> WORK INSTRUCTION: Quote exactly the lines spanning from the top of the data below to the line that contains "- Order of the", including both.
#### GIVEN RECORDS ####
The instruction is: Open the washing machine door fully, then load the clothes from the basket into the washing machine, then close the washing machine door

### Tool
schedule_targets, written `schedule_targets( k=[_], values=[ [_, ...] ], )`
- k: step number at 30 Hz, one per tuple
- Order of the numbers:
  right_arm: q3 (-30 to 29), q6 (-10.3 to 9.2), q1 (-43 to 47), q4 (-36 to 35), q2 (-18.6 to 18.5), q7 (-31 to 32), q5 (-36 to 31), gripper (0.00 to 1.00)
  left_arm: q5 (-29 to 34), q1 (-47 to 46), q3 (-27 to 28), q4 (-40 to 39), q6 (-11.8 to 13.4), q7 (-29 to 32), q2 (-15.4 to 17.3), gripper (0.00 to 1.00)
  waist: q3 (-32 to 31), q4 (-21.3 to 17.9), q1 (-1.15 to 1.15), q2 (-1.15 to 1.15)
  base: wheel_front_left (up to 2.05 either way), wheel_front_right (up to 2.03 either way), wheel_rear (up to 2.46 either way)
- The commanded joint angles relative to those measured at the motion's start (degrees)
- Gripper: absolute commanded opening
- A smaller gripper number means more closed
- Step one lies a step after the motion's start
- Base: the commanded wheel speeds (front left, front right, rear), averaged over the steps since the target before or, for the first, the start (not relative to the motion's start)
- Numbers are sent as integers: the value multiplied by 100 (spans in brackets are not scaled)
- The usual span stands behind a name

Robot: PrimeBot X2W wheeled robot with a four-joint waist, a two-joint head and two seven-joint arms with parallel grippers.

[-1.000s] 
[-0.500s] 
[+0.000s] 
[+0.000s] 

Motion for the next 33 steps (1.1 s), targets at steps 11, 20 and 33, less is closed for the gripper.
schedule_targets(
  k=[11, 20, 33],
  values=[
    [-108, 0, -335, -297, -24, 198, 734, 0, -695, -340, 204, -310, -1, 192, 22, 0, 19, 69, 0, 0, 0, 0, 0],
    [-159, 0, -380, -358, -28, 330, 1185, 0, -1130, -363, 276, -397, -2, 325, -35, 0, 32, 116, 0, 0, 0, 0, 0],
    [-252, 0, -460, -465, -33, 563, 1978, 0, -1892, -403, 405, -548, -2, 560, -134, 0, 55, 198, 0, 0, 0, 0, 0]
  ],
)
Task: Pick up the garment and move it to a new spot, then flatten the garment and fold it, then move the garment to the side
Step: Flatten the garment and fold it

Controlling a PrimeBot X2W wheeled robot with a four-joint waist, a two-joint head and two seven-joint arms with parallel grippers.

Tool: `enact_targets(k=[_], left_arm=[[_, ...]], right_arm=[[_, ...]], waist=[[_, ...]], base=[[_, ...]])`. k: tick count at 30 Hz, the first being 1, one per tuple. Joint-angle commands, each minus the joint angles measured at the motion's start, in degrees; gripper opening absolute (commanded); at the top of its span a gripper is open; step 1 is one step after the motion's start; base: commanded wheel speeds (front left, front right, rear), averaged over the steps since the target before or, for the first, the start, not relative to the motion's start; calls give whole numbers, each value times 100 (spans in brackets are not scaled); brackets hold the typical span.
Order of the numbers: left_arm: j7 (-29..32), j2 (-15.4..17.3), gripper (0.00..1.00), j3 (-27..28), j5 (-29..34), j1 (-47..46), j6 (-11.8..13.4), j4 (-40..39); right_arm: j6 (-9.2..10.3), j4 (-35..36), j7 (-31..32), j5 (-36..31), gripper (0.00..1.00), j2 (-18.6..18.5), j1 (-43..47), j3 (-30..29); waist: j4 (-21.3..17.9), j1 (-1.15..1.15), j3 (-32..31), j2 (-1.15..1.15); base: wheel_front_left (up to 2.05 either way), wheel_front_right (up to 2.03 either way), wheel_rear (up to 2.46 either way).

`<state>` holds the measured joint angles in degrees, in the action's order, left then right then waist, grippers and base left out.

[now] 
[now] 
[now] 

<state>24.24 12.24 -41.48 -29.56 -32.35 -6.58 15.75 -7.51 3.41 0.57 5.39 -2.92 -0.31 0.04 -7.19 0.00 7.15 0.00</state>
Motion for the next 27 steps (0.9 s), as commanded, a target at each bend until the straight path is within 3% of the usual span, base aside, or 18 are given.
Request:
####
> ANSWER BELOW:
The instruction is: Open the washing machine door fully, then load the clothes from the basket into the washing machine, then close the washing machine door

### Tool
schedule_targets, written `schedule_targets( k=[_], values=[ [_, ...] ], )`
- k: step number at 30 Hz, one per tuple
- Order of the numbers:

For this exercise, nothing further remains.